DJ’s – and deja vu – all over again

In handling a case involving a Highlandtown tavern, the Liquor Board’s new chairman, Ben Neil, says the panel cannot enforce MOU’s between communities and tavern owners

Above: Stephan W. Fogleman speaks on behalf of Main Street Bar & Liquors before the Liquor Board.

Inspectors said the Highlandtown tavern was overcrowded when they checked it out in response to neighborhood complaints on July 12, with 160 people dancing and jamming a place designed for less than 100.

“The community is difficult,” licensee Gurpreet Singh said, defending himself at a recent Liquor Board hearing where his establishment, Main Street Bar & Liquors, faced four violations including live entertainment without a license.

Singh had security guards on duty and posted “No Dancing” signs, he explained, but people just walked in.

Why hadn’t he gotten it together a week later, asked one commissioner?
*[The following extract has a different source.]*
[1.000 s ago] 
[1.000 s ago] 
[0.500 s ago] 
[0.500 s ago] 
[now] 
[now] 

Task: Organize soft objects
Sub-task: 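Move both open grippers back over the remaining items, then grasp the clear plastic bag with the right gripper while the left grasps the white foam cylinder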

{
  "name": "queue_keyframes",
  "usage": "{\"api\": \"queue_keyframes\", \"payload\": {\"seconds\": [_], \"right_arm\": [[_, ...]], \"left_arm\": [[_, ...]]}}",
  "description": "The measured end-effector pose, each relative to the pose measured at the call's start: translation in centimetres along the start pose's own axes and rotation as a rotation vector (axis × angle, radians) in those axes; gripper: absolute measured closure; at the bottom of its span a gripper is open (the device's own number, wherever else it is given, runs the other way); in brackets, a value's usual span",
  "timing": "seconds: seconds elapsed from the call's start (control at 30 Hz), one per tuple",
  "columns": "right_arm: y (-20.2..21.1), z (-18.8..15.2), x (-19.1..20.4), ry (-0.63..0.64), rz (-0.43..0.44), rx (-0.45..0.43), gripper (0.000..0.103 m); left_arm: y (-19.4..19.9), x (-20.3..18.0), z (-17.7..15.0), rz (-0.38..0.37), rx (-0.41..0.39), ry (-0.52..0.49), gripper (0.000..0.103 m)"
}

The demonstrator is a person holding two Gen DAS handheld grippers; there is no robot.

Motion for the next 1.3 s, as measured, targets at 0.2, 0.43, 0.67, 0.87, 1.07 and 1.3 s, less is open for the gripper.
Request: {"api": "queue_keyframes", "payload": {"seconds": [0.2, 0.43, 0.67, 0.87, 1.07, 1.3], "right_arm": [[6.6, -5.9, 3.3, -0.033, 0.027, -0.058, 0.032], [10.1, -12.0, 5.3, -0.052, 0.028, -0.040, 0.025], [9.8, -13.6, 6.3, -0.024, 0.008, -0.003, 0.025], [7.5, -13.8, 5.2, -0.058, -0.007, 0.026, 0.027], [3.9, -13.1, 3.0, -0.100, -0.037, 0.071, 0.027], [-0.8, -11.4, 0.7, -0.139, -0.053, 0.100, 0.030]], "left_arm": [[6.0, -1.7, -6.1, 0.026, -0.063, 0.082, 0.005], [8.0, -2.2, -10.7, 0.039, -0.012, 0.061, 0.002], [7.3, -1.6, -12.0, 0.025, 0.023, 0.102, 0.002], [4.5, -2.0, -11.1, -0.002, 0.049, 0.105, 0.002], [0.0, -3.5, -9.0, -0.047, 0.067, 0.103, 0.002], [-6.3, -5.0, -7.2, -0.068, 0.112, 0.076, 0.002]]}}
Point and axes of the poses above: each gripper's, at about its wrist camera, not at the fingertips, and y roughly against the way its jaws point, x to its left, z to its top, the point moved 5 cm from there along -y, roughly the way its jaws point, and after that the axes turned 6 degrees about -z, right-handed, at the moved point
On July 18, an inspector came again, and this time found the back area set up like a nightclub with a DJ using a microphone and people dancing.

Grilling the inspector, Singh’s attorney, former Liquor Board Chairman Stephan W. Fogleman, demanded, “Can you cite for me where any use of a microphone constitutes live entertainment?”

(NOTE: DJs are specifically covered under the Zoning Code’s definition of live entertainment, which states: “§ 1-153.2. Live entertainment. (a) In general. ‘Live entertainment’ means any one or more of any of the following, performed live by one or more persons, whether or not done for compensation and whether or not admission is charged: (1) musical act (including karaoke); (2) theatrical act (including stand-up comedy); (3) play; (4) revue; (5) dance; (6) magic act; (7) disc jockey; or (8) similar activity.”)

Even though Singh referred to the person under discussion as a DJ and admitted hiring him, he claimed the microphone was only used to announce last call.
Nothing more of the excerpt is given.